ASSIGNED TASK:
What lines of the data below include the word "call"? Report them by copying each.

INPUT FOR THIS TASK:

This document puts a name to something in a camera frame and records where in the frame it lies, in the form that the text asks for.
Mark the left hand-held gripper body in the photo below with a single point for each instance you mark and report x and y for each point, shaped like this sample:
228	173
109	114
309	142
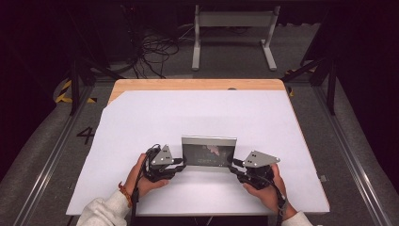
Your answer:
163	157

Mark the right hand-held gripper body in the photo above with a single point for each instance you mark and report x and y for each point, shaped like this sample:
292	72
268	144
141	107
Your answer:
258	159

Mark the black square sheet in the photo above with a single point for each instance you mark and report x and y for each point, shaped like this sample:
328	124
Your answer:
207	153

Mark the person's left hand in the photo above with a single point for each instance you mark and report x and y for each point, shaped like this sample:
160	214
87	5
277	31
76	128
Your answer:
138	183

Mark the person's right hand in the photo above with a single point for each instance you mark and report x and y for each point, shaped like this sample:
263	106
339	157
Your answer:
273	196

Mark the white board sheet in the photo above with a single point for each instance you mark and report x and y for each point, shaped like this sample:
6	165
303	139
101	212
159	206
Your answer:
188	106

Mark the yellow black hazard tape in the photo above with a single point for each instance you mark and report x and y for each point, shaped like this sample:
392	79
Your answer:
64	89
291	93

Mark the black metal stand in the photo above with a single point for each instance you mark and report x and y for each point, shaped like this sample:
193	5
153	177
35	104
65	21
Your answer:
74	88
331	91

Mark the white metal stand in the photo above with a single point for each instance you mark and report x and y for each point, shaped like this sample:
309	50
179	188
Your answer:
233	19

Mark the small grey bracket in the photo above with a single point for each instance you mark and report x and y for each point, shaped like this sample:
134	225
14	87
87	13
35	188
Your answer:
323	178

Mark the aluminium floor rail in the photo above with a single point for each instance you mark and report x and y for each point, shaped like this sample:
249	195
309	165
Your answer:
47	169
354	163

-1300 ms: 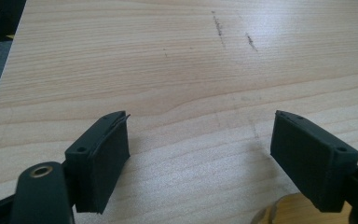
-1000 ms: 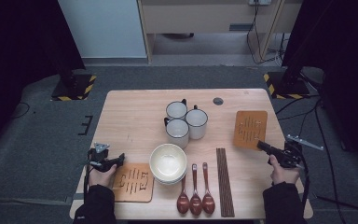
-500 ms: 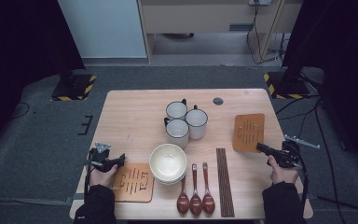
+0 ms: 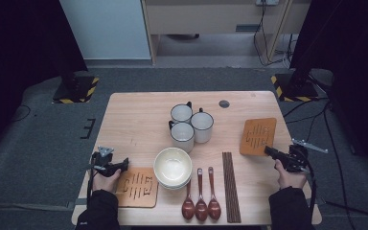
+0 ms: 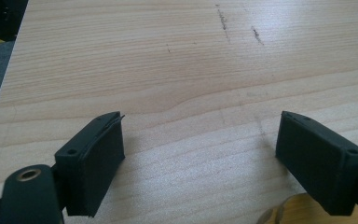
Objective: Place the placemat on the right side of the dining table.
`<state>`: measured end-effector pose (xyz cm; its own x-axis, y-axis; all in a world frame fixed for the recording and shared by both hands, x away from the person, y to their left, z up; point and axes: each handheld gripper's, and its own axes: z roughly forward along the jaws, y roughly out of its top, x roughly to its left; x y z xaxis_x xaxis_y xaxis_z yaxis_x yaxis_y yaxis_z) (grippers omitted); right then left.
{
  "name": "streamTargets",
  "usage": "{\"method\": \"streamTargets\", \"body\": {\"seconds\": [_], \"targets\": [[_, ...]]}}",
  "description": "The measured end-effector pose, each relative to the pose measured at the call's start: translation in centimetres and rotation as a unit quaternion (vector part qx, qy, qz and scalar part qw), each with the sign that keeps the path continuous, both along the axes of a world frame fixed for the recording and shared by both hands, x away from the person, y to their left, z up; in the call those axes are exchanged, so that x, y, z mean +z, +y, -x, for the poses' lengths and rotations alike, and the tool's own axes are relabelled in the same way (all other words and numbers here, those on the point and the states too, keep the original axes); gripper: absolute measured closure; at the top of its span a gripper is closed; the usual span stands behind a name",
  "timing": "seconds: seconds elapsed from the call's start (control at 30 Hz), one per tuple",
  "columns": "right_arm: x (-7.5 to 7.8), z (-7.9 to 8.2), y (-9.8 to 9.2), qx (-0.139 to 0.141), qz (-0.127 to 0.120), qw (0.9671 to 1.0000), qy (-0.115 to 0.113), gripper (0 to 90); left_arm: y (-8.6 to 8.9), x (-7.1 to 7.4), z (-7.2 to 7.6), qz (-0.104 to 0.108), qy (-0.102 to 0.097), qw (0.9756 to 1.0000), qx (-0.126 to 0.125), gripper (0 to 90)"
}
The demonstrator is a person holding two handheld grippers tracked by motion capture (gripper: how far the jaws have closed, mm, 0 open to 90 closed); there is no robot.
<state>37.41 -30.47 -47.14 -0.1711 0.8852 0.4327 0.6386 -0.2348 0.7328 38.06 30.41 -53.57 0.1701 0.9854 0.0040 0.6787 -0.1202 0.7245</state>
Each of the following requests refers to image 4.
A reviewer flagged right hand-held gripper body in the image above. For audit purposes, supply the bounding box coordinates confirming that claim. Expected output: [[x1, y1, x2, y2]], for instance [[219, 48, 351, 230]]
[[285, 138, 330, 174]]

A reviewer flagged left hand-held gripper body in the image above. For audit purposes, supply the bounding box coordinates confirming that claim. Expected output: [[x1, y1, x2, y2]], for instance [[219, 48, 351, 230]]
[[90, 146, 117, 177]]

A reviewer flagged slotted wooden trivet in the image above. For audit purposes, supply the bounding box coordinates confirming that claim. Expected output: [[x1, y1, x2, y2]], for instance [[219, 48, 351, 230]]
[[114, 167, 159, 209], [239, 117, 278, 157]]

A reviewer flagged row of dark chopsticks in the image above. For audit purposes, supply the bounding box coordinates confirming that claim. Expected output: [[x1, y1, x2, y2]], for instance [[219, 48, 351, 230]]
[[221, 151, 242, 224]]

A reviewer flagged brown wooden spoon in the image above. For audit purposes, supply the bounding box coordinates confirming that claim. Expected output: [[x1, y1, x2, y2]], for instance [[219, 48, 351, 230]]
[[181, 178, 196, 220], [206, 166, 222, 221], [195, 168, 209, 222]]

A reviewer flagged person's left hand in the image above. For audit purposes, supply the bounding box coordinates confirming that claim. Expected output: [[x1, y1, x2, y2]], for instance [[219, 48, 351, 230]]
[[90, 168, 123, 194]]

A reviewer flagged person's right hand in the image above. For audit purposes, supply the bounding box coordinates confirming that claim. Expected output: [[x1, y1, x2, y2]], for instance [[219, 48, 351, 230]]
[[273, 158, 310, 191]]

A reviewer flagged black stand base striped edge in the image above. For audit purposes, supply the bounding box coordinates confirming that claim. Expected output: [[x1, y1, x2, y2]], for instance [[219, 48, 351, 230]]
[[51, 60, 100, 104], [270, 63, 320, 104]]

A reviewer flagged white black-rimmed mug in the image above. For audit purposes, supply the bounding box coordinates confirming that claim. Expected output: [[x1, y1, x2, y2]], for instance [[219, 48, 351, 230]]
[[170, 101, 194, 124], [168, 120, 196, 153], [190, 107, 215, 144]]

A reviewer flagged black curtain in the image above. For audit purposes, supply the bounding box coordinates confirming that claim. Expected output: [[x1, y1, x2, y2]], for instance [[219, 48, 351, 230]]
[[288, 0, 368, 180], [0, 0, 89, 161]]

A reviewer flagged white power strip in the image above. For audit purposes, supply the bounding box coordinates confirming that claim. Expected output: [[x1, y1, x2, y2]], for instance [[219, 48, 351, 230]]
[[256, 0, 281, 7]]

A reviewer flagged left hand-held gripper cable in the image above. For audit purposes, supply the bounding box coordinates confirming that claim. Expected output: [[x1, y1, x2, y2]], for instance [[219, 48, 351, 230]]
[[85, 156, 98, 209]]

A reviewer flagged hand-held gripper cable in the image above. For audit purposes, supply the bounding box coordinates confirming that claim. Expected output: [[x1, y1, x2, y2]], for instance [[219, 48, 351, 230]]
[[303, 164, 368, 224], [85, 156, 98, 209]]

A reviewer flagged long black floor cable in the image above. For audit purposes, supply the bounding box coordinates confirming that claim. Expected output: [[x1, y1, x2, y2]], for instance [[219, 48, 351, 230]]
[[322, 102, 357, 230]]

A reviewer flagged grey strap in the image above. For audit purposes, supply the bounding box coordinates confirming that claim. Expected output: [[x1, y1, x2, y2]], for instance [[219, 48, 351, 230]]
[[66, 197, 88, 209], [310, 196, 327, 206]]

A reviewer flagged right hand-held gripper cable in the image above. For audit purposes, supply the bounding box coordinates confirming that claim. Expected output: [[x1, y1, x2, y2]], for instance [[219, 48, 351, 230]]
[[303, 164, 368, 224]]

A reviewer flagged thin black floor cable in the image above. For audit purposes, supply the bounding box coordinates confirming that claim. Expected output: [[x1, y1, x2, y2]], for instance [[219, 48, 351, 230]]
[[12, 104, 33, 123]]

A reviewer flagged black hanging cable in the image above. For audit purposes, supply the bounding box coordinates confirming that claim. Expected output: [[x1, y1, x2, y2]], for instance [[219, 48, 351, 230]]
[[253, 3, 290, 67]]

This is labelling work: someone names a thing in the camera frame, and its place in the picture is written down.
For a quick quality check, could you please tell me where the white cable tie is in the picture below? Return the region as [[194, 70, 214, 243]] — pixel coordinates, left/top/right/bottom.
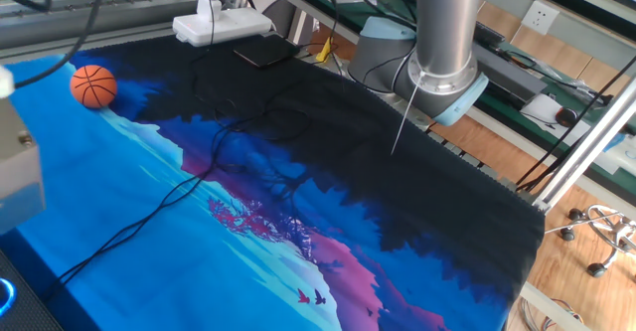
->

SOLUTION TO THIS EXERCISE:
  "description": "The measured end-effector pose, each relative to the pose measured at the call's start: translation in centimetres and rotation as a unit quaternion (vector part qx, qy, qz and scalar part qw), each with the sign that keeps the path continuous, both along the axes of a world frame fixed for the recording and shared by both hands, x away from the person, y to their left, z up; in the call those axes are exchanged, so that x, y, z mean +z, +y, -x, for the poses' lengths and rotations alike, and the tool's own axes are relabelled in the same way (all other words and numbers here, those on the point and the states too, keep the original axes); gripper: absolute measured closure; at the top of its span a gripper is closed; the usual span stands behind a name",
  "timing": "seconds: seconds elapsed from the call's start (control at 30 Hz), one per tuple",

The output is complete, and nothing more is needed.